**Task details**
Among the entries below, please show each line that carries the word "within".

**Supplied material**

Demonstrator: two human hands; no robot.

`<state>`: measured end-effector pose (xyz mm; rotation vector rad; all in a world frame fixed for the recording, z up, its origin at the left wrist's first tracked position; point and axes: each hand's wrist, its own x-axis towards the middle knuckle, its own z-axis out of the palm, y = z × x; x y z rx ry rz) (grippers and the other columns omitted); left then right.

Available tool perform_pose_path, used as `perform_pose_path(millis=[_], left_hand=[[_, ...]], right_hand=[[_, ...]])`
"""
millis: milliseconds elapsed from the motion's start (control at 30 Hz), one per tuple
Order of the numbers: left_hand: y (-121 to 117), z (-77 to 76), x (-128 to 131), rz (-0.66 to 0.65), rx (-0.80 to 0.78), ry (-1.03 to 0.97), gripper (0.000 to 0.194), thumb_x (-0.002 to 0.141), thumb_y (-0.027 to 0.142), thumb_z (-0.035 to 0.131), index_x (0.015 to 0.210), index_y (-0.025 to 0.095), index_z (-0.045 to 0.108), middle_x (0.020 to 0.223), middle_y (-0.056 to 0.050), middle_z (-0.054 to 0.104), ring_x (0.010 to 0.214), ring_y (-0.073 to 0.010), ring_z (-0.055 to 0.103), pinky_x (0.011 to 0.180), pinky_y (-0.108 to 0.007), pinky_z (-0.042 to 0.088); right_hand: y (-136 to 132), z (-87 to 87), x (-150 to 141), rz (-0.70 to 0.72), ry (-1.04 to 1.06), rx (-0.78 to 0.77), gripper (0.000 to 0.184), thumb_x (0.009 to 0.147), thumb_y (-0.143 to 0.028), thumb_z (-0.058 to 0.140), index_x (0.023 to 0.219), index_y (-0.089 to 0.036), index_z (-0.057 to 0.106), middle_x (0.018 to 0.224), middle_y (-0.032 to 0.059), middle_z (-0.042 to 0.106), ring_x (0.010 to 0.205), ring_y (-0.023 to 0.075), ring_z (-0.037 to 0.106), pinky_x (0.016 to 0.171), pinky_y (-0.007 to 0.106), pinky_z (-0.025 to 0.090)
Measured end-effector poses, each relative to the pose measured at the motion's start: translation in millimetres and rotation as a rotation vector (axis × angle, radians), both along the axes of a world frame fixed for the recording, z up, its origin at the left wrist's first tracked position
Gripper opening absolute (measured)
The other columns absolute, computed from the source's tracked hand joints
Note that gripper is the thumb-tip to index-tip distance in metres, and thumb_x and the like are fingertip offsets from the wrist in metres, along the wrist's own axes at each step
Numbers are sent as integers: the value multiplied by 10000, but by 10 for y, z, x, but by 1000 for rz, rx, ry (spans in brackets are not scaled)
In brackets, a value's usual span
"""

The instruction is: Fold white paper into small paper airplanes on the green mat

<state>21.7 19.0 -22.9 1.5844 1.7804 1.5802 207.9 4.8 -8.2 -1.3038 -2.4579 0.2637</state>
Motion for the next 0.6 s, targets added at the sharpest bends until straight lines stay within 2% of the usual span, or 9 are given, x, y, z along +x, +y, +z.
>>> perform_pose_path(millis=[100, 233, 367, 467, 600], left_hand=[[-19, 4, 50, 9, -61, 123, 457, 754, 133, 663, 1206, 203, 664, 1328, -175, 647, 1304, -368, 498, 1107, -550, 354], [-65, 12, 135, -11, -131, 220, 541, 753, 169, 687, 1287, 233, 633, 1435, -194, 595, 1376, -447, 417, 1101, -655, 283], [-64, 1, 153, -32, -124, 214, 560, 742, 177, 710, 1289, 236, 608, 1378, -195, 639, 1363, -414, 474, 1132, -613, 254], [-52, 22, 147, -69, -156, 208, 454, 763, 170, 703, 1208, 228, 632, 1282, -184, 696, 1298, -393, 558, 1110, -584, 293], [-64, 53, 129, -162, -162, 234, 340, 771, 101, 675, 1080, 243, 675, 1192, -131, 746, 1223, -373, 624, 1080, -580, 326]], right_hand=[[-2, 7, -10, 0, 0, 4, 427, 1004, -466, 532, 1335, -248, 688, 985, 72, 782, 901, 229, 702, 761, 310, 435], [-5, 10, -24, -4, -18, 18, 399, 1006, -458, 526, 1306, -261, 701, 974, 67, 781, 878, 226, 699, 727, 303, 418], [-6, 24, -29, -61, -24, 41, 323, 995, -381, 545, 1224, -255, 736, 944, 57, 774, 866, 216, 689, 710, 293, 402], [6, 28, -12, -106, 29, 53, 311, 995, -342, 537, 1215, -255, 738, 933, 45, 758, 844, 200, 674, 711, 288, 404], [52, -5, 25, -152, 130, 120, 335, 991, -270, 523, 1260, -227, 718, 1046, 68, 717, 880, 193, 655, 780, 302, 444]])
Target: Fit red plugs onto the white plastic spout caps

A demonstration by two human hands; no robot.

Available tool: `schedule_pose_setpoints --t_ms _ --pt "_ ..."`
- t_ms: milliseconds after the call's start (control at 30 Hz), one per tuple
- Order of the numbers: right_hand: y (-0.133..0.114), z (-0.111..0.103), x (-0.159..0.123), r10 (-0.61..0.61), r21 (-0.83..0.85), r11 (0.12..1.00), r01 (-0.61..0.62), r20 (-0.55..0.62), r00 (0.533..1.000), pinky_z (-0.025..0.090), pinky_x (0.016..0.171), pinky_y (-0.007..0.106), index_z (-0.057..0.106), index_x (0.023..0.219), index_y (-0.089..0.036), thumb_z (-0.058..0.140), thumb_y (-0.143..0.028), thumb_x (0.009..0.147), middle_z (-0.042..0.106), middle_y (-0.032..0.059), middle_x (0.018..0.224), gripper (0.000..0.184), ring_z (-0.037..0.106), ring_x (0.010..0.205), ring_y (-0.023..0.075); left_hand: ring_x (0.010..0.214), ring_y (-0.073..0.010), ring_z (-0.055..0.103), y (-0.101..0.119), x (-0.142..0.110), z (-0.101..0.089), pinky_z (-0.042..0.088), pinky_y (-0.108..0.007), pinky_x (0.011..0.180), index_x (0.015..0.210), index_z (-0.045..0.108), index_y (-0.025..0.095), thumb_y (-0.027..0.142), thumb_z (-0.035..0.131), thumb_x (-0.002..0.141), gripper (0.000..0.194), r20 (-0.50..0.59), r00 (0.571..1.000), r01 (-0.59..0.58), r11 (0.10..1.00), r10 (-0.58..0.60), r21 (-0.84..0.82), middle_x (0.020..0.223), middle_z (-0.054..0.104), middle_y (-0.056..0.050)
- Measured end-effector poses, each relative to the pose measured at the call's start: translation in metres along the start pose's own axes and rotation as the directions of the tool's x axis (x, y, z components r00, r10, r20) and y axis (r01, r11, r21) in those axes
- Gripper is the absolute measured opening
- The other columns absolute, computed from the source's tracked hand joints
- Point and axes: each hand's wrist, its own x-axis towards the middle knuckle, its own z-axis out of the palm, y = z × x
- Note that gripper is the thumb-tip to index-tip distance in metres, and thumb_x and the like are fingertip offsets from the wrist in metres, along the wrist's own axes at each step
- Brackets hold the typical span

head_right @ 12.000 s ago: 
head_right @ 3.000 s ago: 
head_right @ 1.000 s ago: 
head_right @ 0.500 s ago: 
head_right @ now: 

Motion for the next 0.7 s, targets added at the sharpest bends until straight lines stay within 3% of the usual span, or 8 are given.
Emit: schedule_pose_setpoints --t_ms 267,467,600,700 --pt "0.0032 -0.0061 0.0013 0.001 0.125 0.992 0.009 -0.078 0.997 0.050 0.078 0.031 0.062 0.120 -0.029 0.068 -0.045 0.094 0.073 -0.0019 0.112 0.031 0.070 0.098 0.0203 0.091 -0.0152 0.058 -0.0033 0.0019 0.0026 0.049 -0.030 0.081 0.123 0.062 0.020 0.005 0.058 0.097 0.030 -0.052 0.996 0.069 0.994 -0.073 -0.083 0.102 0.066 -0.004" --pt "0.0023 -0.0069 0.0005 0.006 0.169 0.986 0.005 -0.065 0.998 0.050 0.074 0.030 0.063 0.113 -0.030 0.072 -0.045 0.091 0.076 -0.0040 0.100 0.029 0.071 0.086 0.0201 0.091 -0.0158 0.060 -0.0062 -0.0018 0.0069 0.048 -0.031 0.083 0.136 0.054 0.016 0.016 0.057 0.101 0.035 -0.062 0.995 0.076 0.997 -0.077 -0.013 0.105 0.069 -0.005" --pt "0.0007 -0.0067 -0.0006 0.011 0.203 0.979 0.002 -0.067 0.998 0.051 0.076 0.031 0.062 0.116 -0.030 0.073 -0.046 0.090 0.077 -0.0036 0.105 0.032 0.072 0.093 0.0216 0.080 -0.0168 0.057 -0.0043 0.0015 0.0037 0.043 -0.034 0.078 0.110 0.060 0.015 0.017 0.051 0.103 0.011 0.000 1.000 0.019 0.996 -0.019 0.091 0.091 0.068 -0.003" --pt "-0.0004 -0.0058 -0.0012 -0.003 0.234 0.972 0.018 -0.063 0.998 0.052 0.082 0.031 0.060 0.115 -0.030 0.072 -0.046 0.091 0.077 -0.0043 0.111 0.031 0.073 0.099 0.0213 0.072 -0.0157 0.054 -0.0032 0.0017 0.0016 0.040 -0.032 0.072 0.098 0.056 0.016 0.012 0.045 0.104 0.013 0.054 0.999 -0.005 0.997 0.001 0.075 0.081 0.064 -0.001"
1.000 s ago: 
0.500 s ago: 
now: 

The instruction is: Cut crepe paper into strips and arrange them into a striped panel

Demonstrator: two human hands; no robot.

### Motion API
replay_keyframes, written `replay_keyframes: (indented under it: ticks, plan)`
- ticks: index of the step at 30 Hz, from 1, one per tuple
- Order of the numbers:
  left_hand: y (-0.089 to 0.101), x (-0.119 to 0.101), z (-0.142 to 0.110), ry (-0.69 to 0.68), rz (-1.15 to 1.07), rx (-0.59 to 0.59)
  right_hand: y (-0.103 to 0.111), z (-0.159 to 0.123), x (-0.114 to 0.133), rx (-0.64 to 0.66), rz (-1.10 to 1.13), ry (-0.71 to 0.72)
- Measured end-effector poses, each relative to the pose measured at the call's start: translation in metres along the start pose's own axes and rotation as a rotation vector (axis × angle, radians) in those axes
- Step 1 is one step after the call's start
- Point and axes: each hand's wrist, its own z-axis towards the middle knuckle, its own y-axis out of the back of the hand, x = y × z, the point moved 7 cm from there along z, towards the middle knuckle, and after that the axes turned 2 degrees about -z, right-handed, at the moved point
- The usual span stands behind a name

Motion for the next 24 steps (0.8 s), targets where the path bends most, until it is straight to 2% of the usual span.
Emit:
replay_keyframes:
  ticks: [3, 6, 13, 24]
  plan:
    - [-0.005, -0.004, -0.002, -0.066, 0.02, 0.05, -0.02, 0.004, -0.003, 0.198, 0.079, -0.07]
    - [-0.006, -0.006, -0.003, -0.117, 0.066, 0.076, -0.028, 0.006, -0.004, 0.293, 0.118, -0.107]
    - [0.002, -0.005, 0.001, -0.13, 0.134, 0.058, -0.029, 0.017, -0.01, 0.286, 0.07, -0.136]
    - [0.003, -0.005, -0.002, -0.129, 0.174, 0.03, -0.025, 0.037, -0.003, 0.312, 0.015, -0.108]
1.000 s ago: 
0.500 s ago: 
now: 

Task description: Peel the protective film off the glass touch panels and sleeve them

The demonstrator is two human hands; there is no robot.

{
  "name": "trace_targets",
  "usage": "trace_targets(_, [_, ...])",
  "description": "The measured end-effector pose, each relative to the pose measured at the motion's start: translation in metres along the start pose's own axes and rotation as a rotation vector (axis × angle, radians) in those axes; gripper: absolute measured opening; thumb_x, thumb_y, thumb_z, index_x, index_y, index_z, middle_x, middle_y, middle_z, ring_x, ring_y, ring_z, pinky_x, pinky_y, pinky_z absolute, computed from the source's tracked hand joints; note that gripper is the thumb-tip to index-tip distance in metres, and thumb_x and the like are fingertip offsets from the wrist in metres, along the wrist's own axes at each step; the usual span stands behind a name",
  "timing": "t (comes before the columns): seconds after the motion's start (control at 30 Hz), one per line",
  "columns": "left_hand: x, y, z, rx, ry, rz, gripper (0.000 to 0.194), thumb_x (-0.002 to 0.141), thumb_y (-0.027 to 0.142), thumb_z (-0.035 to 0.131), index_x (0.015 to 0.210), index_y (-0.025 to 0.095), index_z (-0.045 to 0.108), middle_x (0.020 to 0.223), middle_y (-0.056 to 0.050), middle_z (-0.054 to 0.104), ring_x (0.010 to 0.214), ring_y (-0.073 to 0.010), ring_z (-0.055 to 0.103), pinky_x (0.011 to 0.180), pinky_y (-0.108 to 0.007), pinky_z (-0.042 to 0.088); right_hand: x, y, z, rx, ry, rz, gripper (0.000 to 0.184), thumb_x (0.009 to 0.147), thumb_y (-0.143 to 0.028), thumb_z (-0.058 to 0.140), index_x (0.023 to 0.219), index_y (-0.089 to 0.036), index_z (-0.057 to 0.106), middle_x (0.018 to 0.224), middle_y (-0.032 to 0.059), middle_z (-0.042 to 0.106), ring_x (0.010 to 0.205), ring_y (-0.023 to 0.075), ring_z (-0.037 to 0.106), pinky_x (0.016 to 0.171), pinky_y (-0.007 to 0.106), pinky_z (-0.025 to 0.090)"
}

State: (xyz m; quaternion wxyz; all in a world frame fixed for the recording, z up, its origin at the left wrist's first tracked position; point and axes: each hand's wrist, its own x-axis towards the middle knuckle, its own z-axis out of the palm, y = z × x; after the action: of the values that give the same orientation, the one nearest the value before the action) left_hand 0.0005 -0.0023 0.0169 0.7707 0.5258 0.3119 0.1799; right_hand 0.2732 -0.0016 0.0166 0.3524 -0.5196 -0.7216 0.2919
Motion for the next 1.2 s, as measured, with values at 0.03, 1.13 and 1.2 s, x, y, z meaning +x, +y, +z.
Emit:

**Expected output**
Motion for the next 0.6 s, targets added at the sharpest bends until straight lines stay within 2% of the usual span, or 9 are given, x, y, z along +x, +y, +z.
Motion for the next 0.7 s, targets added at the sharpest bends until straight lines stay within 3% of the usual span, or 8 are given.

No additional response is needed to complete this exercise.